Non. C'est quelque chose de très personnel. Évidemment, je crois que si l'artiste n'a pas la volonté de communiquer avec l'autre, il ne se passe rien. Mais ce qu'il veut dire, et comment, comment il va utiliser ce "canal de communication", c'est une décision totalement personnelle. Et quand l'artiste veut à tout prix "dire quelque chose", il en résulte des pamphlets. Et je ne trouve pas que cela soit le rôle de l'art. C'est au milieu du XXe siècle que toutes les dépendances de l'art avec la religion, la politique et tout se sont rompues. Maintenant l'art commence à parler de lui-même et il faut assumer et le mélanger avec tes désirs en rapport avec ce que tu veux dire, et comment, et à qui. Ça me paraît donc totalement personnel.

Penses-tu que le théâtre doive nécessairement être engagé ou peut-il être un pur divertissement ?
Non. C'est qu'il me semble que souvent l'engagement pour une idéologie n'est pas mis dans les mots, dans ce qui est écrit, dans ce qui se fait, dans ce qui se joue, c'est plus "en-deçà", l'engagement. L'engagement de l'artiste, c'est le même que celui de n'importe qui, au quotidien je veux dire, au jour le jour, comme de ne pas accepter que ton voisin se fasse voler, ne pas accepter de faire l'aveugle quand tu vois un acte de corruption, tu comprends ? C'est plus de l'ordre de la "citoyenneté", qu'en rapport avec ce que tu fais. L'idéologie de chacun a une superficie pour se développer mais qui n'a pas strictement à voir avec ce que tu fais. Les choses qui me plaisent le plus parlent certes de quelque chose, mais pas frontalement, directement, et l'idéologique est très elliptique. Ça me paraît plus intéressant de cette manière. Dans les années '70 le théâtre a été comme ça, non ? Et finalement, qu'est-ce qu'il reste de cette décennie ? Rien ! Et beaucoup de ceux qui, à cette époque, sortaient avec des pancartes revendiquer je ne sais quoi sont aujourd'hui au gouvernement et font des choses pires.

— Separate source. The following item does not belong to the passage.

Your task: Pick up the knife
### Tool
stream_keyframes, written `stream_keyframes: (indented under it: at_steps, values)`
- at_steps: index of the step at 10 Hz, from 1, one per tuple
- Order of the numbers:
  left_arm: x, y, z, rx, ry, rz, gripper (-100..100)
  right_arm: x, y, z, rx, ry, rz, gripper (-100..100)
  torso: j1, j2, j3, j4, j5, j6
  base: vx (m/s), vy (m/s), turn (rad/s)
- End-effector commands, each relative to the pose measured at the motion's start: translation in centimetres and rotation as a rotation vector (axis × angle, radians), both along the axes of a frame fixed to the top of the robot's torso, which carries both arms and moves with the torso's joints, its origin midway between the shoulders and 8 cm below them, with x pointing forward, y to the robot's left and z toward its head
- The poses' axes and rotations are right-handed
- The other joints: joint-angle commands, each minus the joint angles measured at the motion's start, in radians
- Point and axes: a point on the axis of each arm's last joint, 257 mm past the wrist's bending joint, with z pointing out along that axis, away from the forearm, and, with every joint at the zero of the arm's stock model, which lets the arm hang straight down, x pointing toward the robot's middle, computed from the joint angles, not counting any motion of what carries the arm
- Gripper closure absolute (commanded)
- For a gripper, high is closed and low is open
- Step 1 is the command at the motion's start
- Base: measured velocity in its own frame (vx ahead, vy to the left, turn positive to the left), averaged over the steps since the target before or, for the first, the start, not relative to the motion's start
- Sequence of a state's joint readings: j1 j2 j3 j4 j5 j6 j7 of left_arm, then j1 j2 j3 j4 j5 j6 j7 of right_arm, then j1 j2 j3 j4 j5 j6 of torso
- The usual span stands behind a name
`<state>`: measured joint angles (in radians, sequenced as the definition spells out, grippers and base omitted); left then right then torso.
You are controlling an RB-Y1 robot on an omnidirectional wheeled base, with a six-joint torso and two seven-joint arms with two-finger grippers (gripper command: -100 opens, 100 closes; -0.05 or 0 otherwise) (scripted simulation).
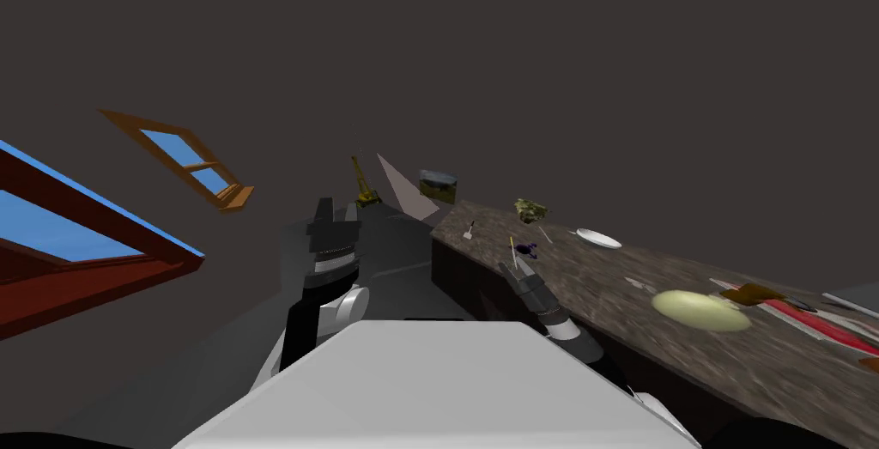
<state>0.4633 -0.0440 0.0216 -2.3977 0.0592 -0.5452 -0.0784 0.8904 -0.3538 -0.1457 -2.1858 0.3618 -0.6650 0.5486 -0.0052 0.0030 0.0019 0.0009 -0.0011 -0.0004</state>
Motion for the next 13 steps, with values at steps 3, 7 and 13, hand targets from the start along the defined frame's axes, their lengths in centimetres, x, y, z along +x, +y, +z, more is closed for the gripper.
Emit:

Je crois que l'artiste doit suivre une éthique. L'éthique est importante dans le sens où c'est un concept dynamique et relatif (dans le sens où ce qui est "éthique" pour moi ne l'est pas forcément pour toi). A chacun de suivre sa propre éthique.

Que penses-tu que le théâtre puisse apporter aux gens ?
Le théâtre est une réflexion sur notre vie, sur... pardon : MON théâtre est une réflexion sur MA vie, sur ce que je vois dans le monde. Une œuvre de théâtre est un acte de conscience : à un moment T, l'artiste parvient à voir consciemment et clairement quelque chose et c'est cela qui le pousse à faire une œuvre. Je crois que notre tâche, c'est simplement de donner différents points de vue sur ce qui peut être en train de se passer. Parlons de l'effondrement de Wall Street par exemple : d'où provient-il ? Moi j'ai une version, toi une autre, elle une autre... il y a des milliers de possibilités. Prétendre que l'art doive dire ce qu'il se passe, c'est terrible. Le maximum auquel on peut prétendre c'est que chacun de nous dise selon son propre point de vue. D'autre part, une fois dépassées les avant-gardes - dans le sens de "dogmatismes", l'art n'a plus de limites, il me semble. Il commence à toucher au journalisme, au documentaire, il commence à se mélanger à d'autres arts comme la danse, le cinéma.
Il me semble que les choses sont tellement ouvertes que l'unique point de référence c'est soi-même, soi-même par rapport à l'autre.